Drilling down on Uncle Sam's proposed TP-Link ban(krebsonsecurity.com)
279 points | 369 commentspage 2
BobbyTables2 11/9/2025|
Virtually every home router and a whole lot of small business routers should be considered “national security risks”.

TP-Link may be sore for getting singled out but they are certainly not unique.

ncr100 11/10/2025||
There are many many risks.

If TP-Link is pathologically creating unsecure products -- through incorporation of enemy government backdoors or through other improperly handled security vulnerabilities, they deserve to be singled out as making the problem worse and imposing potentially wild cost of risk-mitigation on others.

Similarly, AI (just speaking about current AI), and the reasonably-predictable future AGI / super-intelligences (remember: more than one!) will present humanity with Enormous risk, and we'll (humanity) have no choice but spend the unbounded cost to mitigate that risk.

froh 11/10/2025||
German avm fritz! is quite good at security maintenance.

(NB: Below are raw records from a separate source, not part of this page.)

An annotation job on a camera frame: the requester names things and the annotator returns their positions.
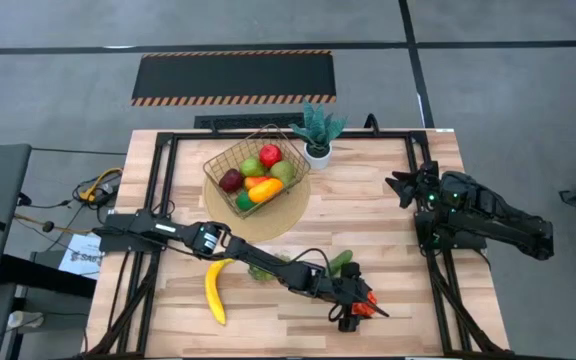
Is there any red yellow mango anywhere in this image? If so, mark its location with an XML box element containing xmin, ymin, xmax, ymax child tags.
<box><xmin>243</xmin><ymin>175</ymin><xmax>272</xmax><ymax>191</ymax></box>

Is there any small light green pear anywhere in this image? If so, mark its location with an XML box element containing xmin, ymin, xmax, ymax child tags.
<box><xmin>239</xmin><ymin>156</ymin><xmax>267</xmax><ymax>178</ymax></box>

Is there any large olive green pear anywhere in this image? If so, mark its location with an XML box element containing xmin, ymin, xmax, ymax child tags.
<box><xmin>269</xmin><ymin>160</ymin><xmax>297</xmax><ymax>187</ymax></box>

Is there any yellow orange mango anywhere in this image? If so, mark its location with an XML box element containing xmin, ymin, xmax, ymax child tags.
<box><xmin>247</xmin><ymin>177</ymin><xmax>285</xmax><ymax>204</ymax></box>

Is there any yellow cable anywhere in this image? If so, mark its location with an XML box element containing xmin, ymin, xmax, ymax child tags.
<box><xmin>78</xmin><ymin>167</ymin><xmax>124</xmax><ymax>202</ymax></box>

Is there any white printed paper sign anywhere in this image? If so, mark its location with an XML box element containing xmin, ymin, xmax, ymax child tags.
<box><xmin>57</xmin><ymin>232</ymin><xmax>103</xmax><ymax>280</ymax></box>

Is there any round woven placemat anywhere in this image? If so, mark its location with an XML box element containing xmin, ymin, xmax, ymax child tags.
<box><xmin>203</xmin><ymin>172</ymin><xmax>312</xmax><ymax>244</ymax></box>

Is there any black perforated bar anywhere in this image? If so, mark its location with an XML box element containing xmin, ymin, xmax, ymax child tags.
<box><xmin>193</xmin><ymin>112</ymin><xmax>305</xmax><ymax>131</ymax></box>

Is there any green cucumber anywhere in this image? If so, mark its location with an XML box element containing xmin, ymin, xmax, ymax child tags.
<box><xmin>327</xmin><ymin>249</ymin><xmax>355</xmax><ymax>278</ymax></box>

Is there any potted plant in white pot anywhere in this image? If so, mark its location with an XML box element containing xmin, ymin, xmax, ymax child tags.
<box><xmin>288</xmin><ymin>99</ymin><xmax>348</xmax><ymax>171</ymax></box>

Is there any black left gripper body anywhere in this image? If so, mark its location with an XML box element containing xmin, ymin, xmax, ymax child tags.
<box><xmin>312</xmin><ymin>262</ymin><xmax>374</xmax><ymax>334</ymax></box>

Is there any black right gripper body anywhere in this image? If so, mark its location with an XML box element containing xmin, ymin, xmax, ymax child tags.
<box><xmin>407</xmin><ymin>160</ymin><xmax>441</xmax><ymax>212</ymax></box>

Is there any white power adapter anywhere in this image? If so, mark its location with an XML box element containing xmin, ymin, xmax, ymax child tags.
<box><xmin>6</xmin><ymin>310</ymin><xmax>45</xmax><ymax>331</ymax></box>

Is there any red apple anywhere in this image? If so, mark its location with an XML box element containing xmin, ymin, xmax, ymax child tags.
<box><xmin>259</xmin><ymin>144</ymin><xmax>284</xmax><ymax>169</ymax></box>

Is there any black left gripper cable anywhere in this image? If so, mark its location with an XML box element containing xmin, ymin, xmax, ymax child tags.
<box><xmin>287</xmin><ymin>246</ymin><xmax>333</xmax><ymax>277</ymax></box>

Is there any yellow banana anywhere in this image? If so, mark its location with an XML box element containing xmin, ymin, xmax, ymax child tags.
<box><xmin>204</xmin><ymin>257</ymin><xmax>236</xmax><ymax>327</ymax></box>

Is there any dark green lime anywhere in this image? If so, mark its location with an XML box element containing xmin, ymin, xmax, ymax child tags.
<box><xmin>235</xmin><ymin>191</ymin><xmax>257</xmax><ymax>212</ymax></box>

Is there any bumpy orange fruit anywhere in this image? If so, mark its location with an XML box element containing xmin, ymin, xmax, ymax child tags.
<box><xmin>351</xmin><ymin>290</ymin><xmax>380</xmax><ymax>318</ymax></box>

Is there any green grape bunch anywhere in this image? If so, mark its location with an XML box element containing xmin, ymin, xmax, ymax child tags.
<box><xmin>247</xmin><ymin>253</ymin><xmax>292</xmax><ymax>283</ymax></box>

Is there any black hazard striped floor mat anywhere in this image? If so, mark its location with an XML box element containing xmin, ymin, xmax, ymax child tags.
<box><xmin>129</xmin><ymin>49</ymin><xmax>338</xmax><ymax>107</ymax></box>

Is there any gold wire basket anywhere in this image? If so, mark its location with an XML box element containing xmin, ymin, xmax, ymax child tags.
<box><xmin>202</xmin><ymin>123</ymin><xmax>312</xmax><ymax>220</ymax></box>

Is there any black metal table frame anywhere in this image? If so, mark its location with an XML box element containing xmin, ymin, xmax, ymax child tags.
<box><xmin>87</xmin><ymin>129</ymin><xmax>510</xmax><ymax>359</ymax></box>

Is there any dark red bell pepper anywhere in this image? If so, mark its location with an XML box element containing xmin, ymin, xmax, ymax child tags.
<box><xmin>218</xmin><ymin>168</ymin><xmax>245</xmax><ymax>194</ymax></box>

are there us equivalents to them?

stefangordon 11/10/2025||
People worried about routers, meanwhile nearly every damn employee at Intel from the CEO to the janitor is Chinese.

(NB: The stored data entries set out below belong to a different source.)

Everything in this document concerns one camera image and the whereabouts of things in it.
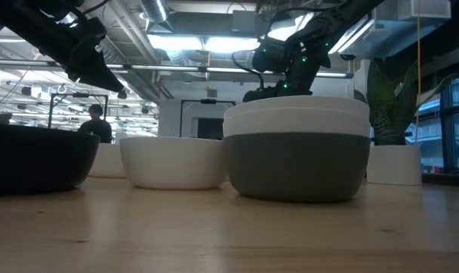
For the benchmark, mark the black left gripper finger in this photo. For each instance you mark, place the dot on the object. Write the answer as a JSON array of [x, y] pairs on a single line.
[[100, 80]]

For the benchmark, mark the white bowl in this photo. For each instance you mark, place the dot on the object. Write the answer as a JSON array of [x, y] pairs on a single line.
[[296, 103], [296, 124], [172, 163], [107, 160]]

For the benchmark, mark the grey bowl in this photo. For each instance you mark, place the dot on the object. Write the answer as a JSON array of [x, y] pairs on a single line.
[[296, 167]]

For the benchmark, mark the black bowl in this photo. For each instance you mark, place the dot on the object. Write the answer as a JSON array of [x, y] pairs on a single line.
[[35, 159]]

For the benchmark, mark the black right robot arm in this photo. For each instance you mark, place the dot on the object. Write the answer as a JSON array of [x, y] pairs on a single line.
[[327, 22]]

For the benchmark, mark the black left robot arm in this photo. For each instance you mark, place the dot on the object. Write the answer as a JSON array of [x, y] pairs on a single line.
[[24, 22]]

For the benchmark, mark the person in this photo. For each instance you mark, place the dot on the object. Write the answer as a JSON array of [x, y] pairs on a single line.
[[96, 130]]

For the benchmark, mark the silver ceiling pipe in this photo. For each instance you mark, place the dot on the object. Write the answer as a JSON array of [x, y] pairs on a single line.
[[168, 68]]

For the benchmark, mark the ceiling light panel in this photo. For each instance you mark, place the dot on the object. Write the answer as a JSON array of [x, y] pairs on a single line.
[[176, 42]]

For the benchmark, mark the green snake plant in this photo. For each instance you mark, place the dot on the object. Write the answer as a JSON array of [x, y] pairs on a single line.
[[388, 113]]

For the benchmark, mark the dark screen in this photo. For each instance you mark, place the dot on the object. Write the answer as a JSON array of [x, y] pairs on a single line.
[[210, 129]]

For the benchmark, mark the white plant pot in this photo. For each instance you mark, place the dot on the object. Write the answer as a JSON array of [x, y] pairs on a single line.
[[394, 165]]

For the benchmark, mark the black workstation frame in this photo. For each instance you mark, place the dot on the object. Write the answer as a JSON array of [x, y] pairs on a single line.
[[80, 95], [208, 101]]

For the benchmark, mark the silver air duct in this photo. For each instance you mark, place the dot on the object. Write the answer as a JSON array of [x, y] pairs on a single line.
[[155, 9]]

The Intel ME chip is running its own OS on every single Intel chipset, even when the computer or laptop is shut down, and accessible directly through attached Intel WiFi or network cards. With full memory access, with no way to turn it off.

https://en.wikipedia.org/wiki/Intel_Management_Engine

The totality of reassurance we have about it is intel’s promise that they won’t put a backdoor in.

ncr100 11/10/2025|
Asking: Chinese the ethnicity, or Chinese the nationality?

And, why exaggerate?

I get the sense of concern for strategic vulnerabilities - I feel that is a valid, and a separate topic to ascribing cause / blame / hypothetical bases for solution-making.

ddtaylor 11/9/2025||
> The company says it researches, designs, develops and manufactures everything except its chipsets in-house.

So, the plastic bits?

hdgvhicv 11/9/2025||
Presumably the software, the boards, connectors, antenna design, etc.
tliltocatl 11/9/2025||
> connectors, antenna design

And also passives like SMD resistors. They are also refining copper and iron from raw ore. /s

thfuran 11/9/2025||
They actually make their own iron in the heart of a dying star.
R_D_Olivaw 11/9/2025||
They actually manufacture a synthetic star from which they gather their elements.
ehnto 11/10/2025||
That is an excellent scifi plot point, I would read that book.
seizethecheese 11/9/2025|||
As a hardware founder, low quality plastic is not rocket science. On trips to China I’ve heard similar things about other companies, specifically that Foxconn makes everything it uses, including things like coolant or plastic for prototype production.
permo-w 11/9/2025||
I don't think they were saying the plastic bits are rocket science, proverbally or not
MomsAVoxell 11/9/2025||
Does anyone know what their chips are doing? Do you, really?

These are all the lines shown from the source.